--- EXERCISE BRIEF ---
Scan the records for the string "position". State how many lines contain it and add nothing.

--- SUPPLIED RECORDS ---
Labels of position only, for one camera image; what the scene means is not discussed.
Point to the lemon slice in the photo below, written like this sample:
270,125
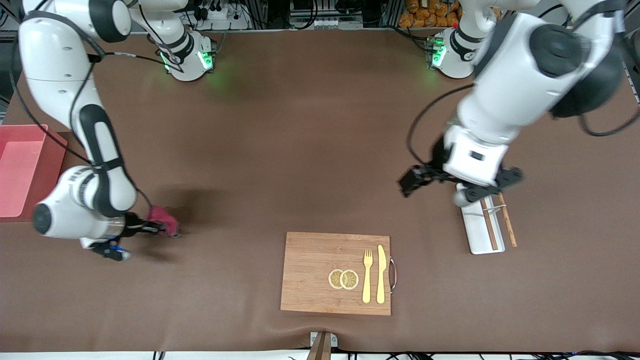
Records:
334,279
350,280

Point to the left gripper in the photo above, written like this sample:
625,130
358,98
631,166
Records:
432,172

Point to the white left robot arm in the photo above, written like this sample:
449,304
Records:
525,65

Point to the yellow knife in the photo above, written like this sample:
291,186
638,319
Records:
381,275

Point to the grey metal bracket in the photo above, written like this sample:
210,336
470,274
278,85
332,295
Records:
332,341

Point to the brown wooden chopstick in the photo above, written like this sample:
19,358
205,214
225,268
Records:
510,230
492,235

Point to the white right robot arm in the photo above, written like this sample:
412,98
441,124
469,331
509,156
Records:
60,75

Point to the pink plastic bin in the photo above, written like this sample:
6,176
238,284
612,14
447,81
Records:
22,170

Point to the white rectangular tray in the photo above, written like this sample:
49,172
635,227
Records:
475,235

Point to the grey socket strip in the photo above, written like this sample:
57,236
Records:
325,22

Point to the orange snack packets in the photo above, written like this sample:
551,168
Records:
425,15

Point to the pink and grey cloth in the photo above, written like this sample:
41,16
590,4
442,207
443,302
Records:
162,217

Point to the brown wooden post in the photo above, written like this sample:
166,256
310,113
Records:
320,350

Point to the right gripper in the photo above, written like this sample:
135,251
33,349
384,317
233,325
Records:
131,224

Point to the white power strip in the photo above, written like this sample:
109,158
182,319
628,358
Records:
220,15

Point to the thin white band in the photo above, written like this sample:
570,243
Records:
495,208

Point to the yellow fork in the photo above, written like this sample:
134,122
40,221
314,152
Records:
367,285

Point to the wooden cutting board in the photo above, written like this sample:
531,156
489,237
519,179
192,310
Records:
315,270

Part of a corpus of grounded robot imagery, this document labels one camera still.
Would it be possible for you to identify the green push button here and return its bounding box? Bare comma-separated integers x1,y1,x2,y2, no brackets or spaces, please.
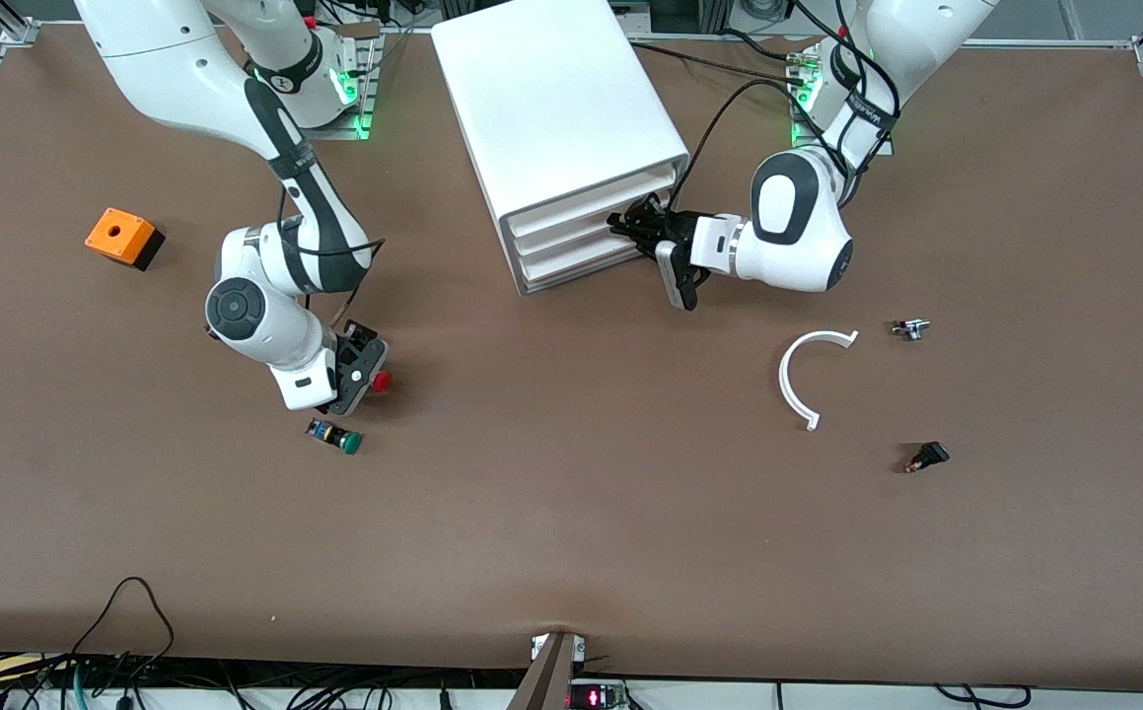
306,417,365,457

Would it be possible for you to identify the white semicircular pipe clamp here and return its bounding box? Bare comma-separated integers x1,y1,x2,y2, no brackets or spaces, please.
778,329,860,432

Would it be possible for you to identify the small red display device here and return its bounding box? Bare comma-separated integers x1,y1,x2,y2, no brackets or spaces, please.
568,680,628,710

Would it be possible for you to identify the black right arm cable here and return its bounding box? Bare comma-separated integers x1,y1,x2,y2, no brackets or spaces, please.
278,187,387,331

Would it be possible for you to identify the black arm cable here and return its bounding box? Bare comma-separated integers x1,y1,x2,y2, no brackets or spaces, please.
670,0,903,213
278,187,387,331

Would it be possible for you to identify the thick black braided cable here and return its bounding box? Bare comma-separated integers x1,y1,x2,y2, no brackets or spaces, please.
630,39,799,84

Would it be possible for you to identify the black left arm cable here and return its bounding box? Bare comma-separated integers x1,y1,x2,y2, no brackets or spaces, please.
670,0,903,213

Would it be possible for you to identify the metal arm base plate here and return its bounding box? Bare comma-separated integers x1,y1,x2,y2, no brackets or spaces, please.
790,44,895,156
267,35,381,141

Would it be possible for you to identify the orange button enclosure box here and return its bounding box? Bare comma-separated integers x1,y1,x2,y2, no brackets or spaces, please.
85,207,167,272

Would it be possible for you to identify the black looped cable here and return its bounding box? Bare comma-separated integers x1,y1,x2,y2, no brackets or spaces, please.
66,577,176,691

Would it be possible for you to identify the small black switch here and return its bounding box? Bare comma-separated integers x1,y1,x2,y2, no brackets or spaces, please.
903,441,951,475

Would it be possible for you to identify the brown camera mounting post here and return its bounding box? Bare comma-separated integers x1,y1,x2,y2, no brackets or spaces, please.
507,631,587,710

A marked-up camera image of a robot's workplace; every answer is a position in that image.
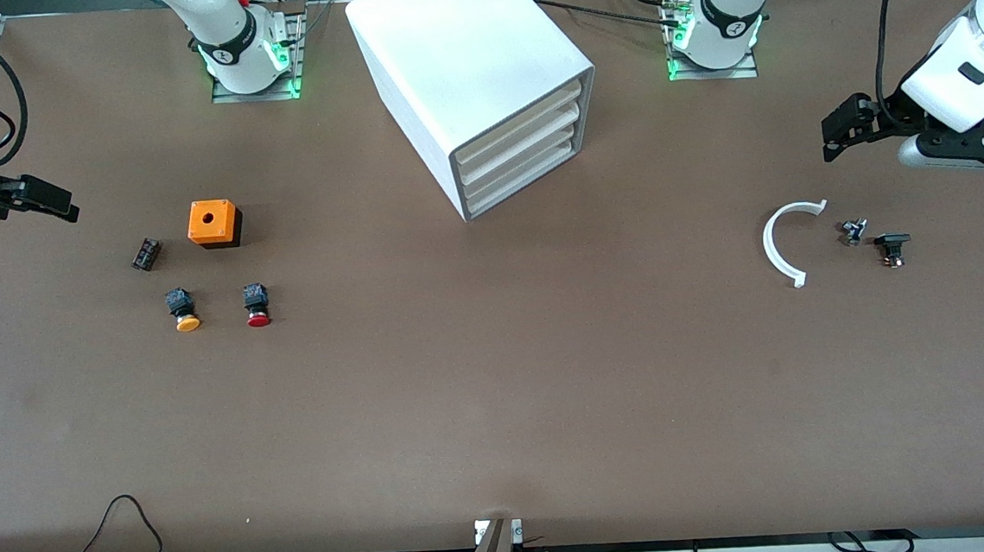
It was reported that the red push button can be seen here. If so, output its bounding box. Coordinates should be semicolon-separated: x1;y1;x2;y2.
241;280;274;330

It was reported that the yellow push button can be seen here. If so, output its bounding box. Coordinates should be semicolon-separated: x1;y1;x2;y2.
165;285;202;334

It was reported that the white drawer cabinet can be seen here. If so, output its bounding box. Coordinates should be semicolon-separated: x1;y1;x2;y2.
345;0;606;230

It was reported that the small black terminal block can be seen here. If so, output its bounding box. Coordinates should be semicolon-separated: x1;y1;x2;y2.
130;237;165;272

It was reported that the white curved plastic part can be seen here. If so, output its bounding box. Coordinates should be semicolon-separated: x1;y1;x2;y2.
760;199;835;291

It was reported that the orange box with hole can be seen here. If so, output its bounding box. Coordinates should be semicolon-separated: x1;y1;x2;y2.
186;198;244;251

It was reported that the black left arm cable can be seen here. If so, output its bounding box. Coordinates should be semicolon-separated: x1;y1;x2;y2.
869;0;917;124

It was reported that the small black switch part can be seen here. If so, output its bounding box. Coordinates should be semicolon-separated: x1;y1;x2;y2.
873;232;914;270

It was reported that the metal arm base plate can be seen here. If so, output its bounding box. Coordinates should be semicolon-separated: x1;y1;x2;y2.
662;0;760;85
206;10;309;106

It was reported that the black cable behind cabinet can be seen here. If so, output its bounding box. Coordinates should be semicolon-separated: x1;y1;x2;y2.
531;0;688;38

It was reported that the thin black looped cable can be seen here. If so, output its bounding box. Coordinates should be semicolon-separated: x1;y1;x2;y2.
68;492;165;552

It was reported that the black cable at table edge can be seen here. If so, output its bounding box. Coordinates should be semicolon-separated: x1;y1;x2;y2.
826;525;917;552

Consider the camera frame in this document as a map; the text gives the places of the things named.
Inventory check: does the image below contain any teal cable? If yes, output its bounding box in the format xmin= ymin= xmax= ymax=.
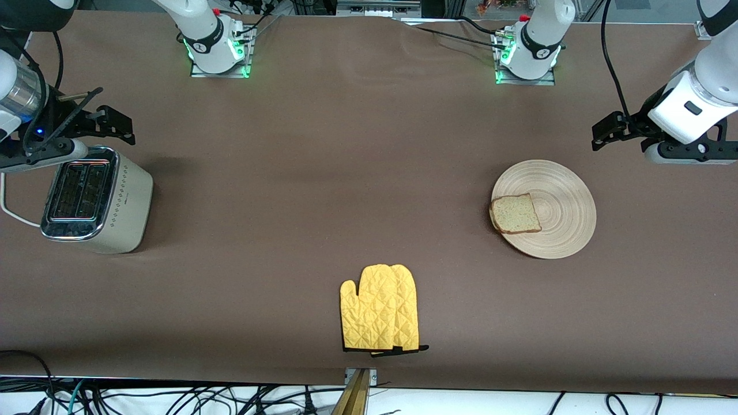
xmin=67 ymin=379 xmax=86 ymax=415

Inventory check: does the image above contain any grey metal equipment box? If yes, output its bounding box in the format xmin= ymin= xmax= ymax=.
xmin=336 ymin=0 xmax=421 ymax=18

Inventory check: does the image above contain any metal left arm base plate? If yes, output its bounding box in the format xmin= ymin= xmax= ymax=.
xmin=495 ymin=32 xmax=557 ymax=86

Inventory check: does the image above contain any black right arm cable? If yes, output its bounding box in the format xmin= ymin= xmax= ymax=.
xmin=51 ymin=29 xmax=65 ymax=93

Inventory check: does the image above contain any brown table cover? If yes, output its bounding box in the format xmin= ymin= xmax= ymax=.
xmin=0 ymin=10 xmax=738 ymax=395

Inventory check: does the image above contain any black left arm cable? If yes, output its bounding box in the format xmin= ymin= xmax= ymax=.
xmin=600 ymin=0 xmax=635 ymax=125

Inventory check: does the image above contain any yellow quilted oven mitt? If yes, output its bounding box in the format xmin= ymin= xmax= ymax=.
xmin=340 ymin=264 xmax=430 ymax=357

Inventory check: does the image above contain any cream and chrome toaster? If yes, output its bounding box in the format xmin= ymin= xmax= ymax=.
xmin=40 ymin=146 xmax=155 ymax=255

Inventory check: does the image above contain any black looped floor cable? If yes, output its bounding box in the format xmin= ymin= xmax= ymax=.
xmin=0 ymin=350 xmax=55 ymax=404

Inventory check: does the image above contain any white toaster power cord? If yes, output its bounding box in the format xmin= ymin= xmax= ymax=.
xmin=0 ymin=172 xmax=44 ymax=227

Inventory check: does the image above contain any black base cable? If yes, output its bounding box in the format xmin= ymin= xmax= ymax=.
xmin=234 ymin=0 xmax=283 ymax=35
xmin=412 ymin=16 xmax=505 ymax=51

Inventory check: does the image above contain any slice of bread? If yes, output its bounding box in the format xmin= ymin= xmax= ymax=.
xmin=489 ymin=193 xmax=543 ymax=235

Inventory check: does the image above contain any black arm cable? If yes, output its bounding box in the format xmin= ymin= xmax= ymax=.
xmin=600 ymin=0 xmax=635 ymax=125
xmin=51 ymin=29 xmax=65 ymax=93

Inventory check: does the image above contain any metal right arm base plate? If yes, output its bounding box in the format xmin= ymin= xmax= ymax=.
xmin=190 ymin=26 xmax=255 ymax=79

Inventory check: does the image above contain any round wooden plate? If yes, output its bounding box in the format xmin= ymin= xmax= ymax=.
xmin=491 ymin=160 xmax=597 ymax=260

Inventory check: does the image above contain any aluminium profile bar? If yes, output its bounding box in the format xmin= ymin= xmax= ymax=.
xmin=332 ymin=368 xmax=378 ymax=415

--- WRITTEN REPLY ---
2